Part 3 of 4
Now that you’ve done a bit of introspection regarding the type of topics that excite you and have familiarized yourself with magazines and sites that focus on those topics, we can dive deeper into the characteristics that make a strong pitch.
Keep in mind, however, that this is in no way exhaustive and is not a fireproof way to land a gig. It is simply a guide, as pitch requirements may vary between organizations and even among editors within the same organization. Before pitching, be sure to read through the organization's requirements.
Generally, there are two pitch techniques that freelance writers often employ: on-spec pitches and exploratory pitches.
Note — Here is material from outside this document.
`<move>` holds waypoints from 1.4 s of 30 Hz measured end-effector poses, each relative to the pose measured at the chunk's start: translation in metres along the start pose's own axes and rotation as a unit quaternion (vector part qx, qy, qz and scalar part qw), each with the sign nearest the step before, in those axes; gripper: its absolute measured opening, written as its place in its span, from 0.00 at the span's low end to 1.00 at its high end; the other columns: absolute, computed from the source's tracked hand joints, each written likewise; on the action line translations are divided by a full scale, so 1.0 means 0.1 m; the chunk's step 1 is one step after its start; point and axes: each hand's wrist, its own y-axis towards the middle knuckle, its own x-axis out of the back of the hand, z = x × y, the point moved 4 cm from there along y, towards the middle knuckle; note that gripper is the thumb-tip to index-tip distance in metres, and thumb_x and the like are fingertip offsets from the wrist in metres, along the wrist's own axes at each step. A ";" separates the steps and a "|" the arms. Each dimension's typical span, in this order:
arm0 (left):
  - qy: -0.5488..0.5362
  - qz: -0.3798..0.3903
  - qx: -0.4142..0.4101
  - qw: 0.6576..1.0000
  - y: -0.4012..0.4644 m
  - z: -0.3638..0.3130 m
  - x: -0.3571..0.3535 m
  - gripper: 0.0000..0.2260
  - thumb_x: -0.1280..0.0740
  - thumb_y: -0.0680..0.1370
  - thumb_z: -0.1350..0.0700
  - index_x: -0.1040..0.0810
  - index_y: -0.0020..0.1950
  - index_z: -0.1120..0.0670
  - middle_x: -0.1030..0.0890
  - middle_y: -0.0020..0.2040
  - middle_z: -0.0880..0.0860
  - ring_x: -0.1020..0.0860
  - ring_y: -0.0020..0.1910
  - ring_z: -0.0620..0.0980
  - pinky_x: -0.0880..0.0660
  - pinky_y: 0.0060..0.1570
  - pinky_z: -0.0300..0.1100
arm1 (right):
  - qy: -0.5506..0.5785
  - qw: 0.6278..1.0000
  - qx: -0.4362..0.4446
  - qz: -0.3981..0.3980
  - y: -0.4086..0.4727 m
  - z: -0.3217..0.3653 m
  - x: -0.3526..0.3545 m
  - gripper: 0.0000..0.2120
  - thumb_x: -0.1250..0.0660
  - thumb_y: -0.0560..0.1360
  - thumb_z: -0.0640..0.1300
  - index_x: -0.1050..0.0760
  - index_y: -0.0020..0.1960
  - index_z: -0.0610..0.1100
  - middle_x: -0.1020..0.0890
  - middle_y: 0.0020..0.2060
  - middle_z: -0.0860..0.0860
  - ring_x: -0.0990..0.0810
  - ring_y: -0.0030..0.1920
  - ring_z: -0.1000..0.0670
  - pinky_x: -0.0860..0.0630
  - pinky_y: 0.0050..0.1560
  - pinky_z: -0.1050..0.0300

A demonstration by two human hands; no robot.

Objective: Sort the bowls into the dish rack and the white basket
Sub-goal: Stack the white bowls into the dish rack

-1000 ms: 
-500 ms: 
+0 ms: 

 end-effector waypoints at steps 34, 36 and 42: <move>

On-spec Pitches are arguably the easiest, though the result may not be as rewarding. Doing an on-spec pitch means that you already have a piece of work written and are looking for a magazine or site to publish it. This can leave your work open to (sometimes extensive) edits -- often without your feedback. In other words, you have less control over the final product.
Exploratory Pitches are what you’ll likely employ most often -- especially as a new writer. You are open here to more rejections, but you have more control over the final product. In an exploratory pitch, you are simply pitching your idea for a potential article, not a completed one. Without a final product for editors to see, it can be a bit more difficult to convince them to pursue your project. That’s where a pitching checklist comes in handy.
Here are our suggestions for your pitching checklist:
Have an introduction.
A simple greeting goes a long way. This truth applies to virtual interactions as much as they do physical ones. Who are you addressing? Where did you hear about the magazine or website’s call to pitch? If there was no call to pitch and you are simply trying your hand, what led you to reach out to that organization specifically?
What do you want to write about?
What idea(s) do you have to contribute? More specifically, what unique angle are you bringing? Instead of writing about, say, the difficulties of getting published, you can write about the difficulties of being self-published. If you can break this down further, your case will be stronger. To put it simply, what makes your work stand out from other works with similar topics?
What perspective are you coming from?
When thinking about perspective, there are three things to think about: your point of view, form, and possible sources for your work.
Point of view refers to your qualifications. While this can mean that you work in or are successful in a certain field or that you are a researcher, it can be even more personal. Perhaps the issue you are writing about is one that you had to go through personally.
Your sources refer to how you will build this article. Is it personal stories? Are you reading through and putting together research and academic sources? Maybe you are conducting the research and preparing data from scratch, or conducting interviews.
Form refers to the format the story will take. Is this a format that is used by the magazine or site? If not, can you make a case for such a format? In a case like this, it may also be worth contemplating just how integral the form is to your article and if you can adjust it to use the form most employed by the magazine or site.
When discussing your idea, be sure to use plain language. Never assume the editor is familiar with insider terminology that may be related to your topic of discussion.
Link to past bodies of works:
If this is not a website open to new writers, or you feel that your professional or personal experiences are not enough to cover this, consider working to build up a portfolio. You can view suggestions to do so here.
Contact information and sign off:
Of course, always sign off with your name and ways to contact you, should the editor be interested in pursuing your work further.
While this may look like a lot of steps, it’s quite short. Be sure to keep your sentences concise and relevant.